Records excerpted from a collection:
"""

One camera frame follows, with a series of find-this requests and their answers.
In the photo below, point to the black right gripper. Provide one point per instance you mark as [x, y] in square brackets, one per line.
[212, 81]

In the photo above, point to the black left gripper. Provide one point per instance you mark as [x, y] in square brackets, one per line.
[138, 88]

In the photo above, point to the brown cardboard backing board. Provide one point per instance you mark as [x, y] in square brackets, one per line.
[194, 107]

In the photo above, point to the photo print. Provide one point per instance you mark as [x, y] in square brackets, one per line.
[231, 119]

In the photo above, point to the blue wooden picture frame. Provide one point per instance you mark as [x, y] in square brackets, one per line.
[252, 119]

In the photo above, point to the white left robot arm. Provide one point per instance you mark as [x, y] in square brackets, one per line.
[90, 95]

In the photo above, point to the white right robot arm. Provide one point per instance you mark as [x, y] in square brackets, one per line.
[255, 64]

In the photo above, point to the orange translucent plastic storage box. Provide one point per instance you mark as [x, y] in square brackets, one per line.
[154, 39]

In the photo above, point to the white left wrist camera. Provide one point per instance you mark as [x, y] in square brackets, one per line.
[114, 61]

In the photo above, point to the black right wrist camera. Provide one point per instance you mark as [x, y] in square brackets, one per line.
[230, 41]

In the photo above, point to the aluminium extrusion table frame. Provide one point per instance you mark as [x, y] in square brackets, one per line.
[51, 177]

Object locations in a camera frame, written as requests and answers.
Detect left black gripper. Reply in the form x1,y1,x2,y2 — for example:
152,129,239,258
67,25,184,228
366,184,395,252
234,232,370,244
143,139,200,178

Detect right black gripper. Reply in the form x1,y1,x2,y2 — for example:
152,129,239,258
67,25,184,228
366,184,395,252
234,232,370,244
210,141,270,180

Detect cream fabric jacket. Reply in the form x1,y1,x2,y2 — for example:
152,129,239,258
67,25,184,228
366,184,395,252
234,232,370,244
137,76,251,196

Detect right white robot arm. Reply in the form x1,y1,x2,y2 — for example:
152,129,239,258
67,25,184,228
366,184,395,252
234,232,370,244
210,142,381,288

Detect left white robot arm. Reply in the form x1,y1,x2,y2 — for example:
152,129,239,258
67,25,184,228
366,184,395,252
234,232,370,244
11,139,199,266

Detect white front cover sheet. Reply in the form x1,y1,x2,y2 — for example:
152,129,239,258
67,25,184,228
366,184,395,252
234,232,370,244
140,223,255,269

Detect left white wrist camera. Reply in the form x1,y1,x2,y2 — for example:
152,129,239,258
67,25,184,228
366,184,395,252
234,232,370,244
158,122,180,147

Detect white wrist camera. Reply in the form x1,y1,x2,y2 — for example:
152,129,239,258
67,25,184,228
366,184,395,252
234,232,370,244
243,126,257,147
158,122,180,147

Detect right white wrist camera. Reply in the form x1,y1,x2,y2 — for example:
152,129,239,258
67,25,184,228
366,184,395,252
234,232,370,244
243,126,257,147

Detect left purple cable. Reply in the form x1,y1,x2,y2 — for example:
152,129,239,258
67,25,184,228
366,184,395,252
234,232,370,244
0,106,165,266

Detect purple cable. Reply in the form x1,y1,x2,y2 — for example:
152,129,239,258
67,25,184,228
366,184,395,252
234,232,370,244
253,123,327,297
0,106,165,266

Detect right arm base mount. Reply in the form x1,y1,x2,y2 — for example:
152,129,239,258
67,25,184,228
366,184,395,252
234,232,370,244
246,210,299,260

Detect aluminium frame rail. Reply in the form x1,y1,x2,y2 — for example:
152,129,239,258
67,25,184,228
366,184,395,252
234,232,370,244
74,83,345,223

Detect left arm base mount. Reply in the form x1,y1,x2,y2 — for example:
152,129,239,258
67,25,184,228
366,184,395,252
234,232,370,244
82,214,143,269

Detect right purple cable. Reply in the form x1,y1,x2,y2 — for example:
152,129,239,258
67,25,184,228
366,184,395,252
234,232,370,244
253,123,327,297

"""

PROBLEM: Take the entries above and transcribe them exactly as they stand.

WRITTEN SOLUTION:
One camera frame follows, with a series of find-this requests and their answers.
In the photo below, point to the black right gripper. Provide one point per instance you mark as [x, y] in square brackets, one per line.
[212, 81]

In the photo above, point to the black left gripper. Provide one point per instance you mark as [x, y] in square brackets, one per line.
[138, 88]

In the photo above, point to the brown cardboard backing board. Provide one point per instance you mark as [x, y] in square brackets, one per line.
[194, 107]

In the photo above, point to the photo print. Provide one point per instance you mark as [x, y] in square brackets, one per line.
[231, 119]

In the photo above, point to the blue wooden picture frame. Provide one point per instance you mark as [x, y] in square brackets, one per line.
[252, 119]

In the photo above, point to the white left robot arm. Provide one point per instance you mark as [x, y] in square brackets, one per line.
[90, 95]

In the photo above, point to the white right robot arm. Provide one point per instance you mark as [x, y] in square brackets, one per line.
[255, 64]

In the photo above, point to the orange translucent plastic storage box. Provide one point per instance you mark as [x, y] in square brackets, one per line.
[154, 39]

In the photo above, point to the white left wrist camera. Provide one point per instance you mark as [x, y] in square brackets, one per line.
[114, 61]

In the photo above, point to the black right wrist camera. Provide one point per instance you mark as [x, y] in square brackets, one per line.
[230, 41]

In the photo above, point to the aluminium extrusion table frame. Provide one point per instance you mark as [x, y] in square brackets, one per line.
[51, 177]

Object locations in a camera frame, written as requests and answers.
Detect left black gripper. Reply in the form x1,y1,x2,y2 — for example:
152,129,239,258
67,25,184,228
366,184,395,252
234,232,370,244
143,139,200,178

Detect right black gripper. Reply in the form x1,y1,x2,y2 — for example:
152,129,239,258
67,25,184,228
366,184,395,252
234,232,370,244
210,141,270,180

Detect cream fabric jacket. Reply in the form x1,y1,x2,y2 — for example:
152,129,239,258
67,25,184,228
366,184,395,252
234,232,370,244
137,76,251,196

Detect right white robot arm. Reply in the form x1,y1,x2,y2 — for example:
152,129,239,258
67,25,184,228
366,184,395,252
234,232,370,244
210,142,381,288

Detect left white robot arm. Reply in the form x1,y1,x2,y2 — for example:
152,129,239,258
67,25,184,228
366,184,395,252
234,232,370,244
11,139,199,266

Detect white front cover sheet. Reply in the form x1,y1,x2,y2 — for example:
152,129,239,258
67,25,184,228
366,184,395,252
234,232,370,244
140,223,255,269

Detect left white wrist camera. Reply in the form x1,y1,x2,y2 — for example:
152,129,239,258
67,25,184,228
366,184,395,252
234,232,370,244
158,122,180,147

Detect white wrist camera. Reply in the form x1,y1,x2,y2 — for example:
152,129,239,258
67,25,184,228
366,184,395,252
234,232,370,244
243,126,257,147
158,122,180,147

Detect right white wrist camera. Reply in the form x1,y1,x2,y2 — for example:
152,129,239,258
67,25,184,228
366,184,395,252
234,232,370,244
243,126,257,147

Detect left purple cable. Reply in the form x1,y1,x2,y2 — for example:
152,129,239,258
67,25,184,228
366,184,395,252
234,232,370,244
0,106,165,266

Detect purple cable. Reply in the form x1,y1,x2,y2 — for example:
152,129,239,258
67,25,184,228
366,184,395,252
234,232,370,244
253,123,327,297
0,106,165,266

Detect right arm base mount. Reply in the form x1,y1,x2,y2 — for example:
152,129,239,258
67,25,184,228
366,184,395,252
234,232,370,244
246,210,299,260

Detect aluminium frame rail. Reply in the form x1,y1,x2,y2 — for example:
152,129,239,258
67,25,184,228
366,184,395,252
234,232,370,244
74,83,345,223

Detect left arm base mount. Reply in the form x1,y1,x2,y2 — for example:
152,129,239,258
67,25,184,228
366,184,395,252
234,232,370,244
82,214,143,269

Detect right purple cable. Reply in the form x1,y1,x2,y2 — for example:
152,129,239,258
67,25,184,228
366,184,395,252
234,232,370,244
253,123,327,297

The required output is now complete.